Une partie de la troupe du Théâtre du 3e décor du cégep de Granby.

Last call!

Cette année, les comédiens de la troupe de Théâtre du 3e décor du Cégep de Granby joueront une oeuvre collée à leur réalité. Bienvenue dans les coulisses de Last Call.

« Ce que je trouvais intéressant de cette pièce, c’est qu’elle a été écrite pour des jeunes de cet âge », explique la metteure en scène, Ariane Tremblay, qui enseigne la littérature au cégep de Granby.

Elle a un peu hésité, néanmoins, à leur présenter le texte en début d’année. Mais ses étudiants au parascolaire ont pris le projet à bras-le-corps.

Last Call a été écrite par le comédien et auteur Francis Sasseville pour la troupe du Théâtre Point, de l’UQAM, qui l’a jouée pour la première fois en 2016.

Il y est question de relations humaines, d’incommunicabilité, de désir, de solitude...

« Ça se passe dans un bar.

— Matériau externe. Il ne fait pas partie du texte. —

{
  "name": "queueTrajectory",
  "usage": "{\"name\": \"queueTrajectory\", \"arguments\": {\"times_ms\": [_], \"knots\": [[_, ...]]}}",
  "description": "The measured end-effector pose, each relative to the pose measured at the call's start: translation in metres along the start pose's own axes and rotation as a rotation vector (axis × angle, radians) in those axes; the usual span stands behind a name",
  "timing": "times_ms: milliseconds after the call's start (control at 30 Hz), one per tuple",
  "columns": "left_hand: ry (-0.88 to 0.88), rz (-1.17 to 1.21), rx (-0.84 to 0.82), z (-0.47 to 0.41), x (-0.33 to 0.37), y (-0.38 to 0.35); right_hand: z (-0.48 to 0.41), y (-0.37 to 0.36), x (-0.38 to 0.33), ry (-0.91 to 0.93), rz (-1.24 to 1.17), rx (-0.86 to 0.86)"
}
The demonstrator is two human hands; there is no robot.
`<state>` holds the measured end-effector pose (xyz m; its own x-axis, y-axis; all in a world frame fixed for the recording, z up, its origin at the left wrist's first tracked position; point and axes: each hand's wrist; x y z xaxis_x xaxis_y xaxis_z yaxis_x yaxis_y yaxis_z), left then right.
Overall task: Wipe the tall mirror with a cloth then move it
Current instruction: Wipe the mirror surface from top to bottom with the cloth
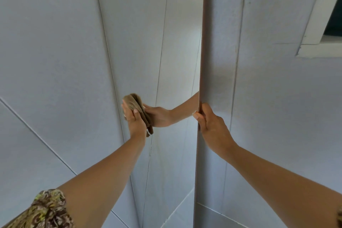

Les personnages se contemplent, se toisent, et disent tout haut ce que les gens pensent tout bas quand ils s’entrejugent », résume Ariane Tremblay.

Le titre fait bien sûr référence à l’expression consacrée dans le milieu des boîtes de nuit. « En fait, le bar n’est qu’un prétexte. On l’image à travers l’éclairage et la musique. Le décor et la mise en scène sont vraiment minimalistes. »

On comprend donc que le message de Last Call pourrait se transposer dans n’importe quelle situation de la vie courante. Même dans les réseaux sociaux...

« C’est une pièce qui parle de la société d’apparences, de stéréotypes et de jugements », mentionne l’enseignante.

À la trame principale s’insèrent sept saynètes qui n’ont rien à voir entre elles, sauf une réflexion sur ce jugement et la souffrance qui y est liée.

La bonne nouvelle, selon la jeune femme, c’est que les personnages demeurent fiers et se tiennent la tête haute au milieu de tout ce bruit.

Théâtre sincère 
Pour interpréter Last Call, onze comédiens ont répondu à l’appel : Sabrina Angers, Jade Archambault, Gabriel Ayotte, Alexandra Boileau, Louis-Alexandre Foisy, Danahé Grenier, Mikaël Landry, Charles Phoenix, Florence Thibodeau, Philippe Warren et Ines Zongo.

« C’est une pièce qui parle beaucoup aux jeunes, fait remarquer Ariane Tremblay. C’est un théâtre honnête, sincère, mais pas moralisateur. C’est cru et incisif, mais pas vulgaire. Ça peut toutefois être dur par moment, même si c’est pour nous faire comprendre à quel point on peut être violents dans nos paroles. »

« Les jeunes ne sont pas toujours conscients de l’impact des mots qu’ils utilisent. Ça fait réfléchir », ajoute-t-elle.

Pour toutes ces raisons, elle suggère Last Call à un public âgé de 13 ans et plus.

La pièce est présentée deux soirs au Théâtre de poche du cégep. La représentation du samedi affiche déjà presque complet.

L’aventure ne s’arrêtera pas là, cependant. La troupe présentera un extrait de Last Call à l’Intercollégial de théâtre au Collège de Maisonneuve à Montréal à la fin avril.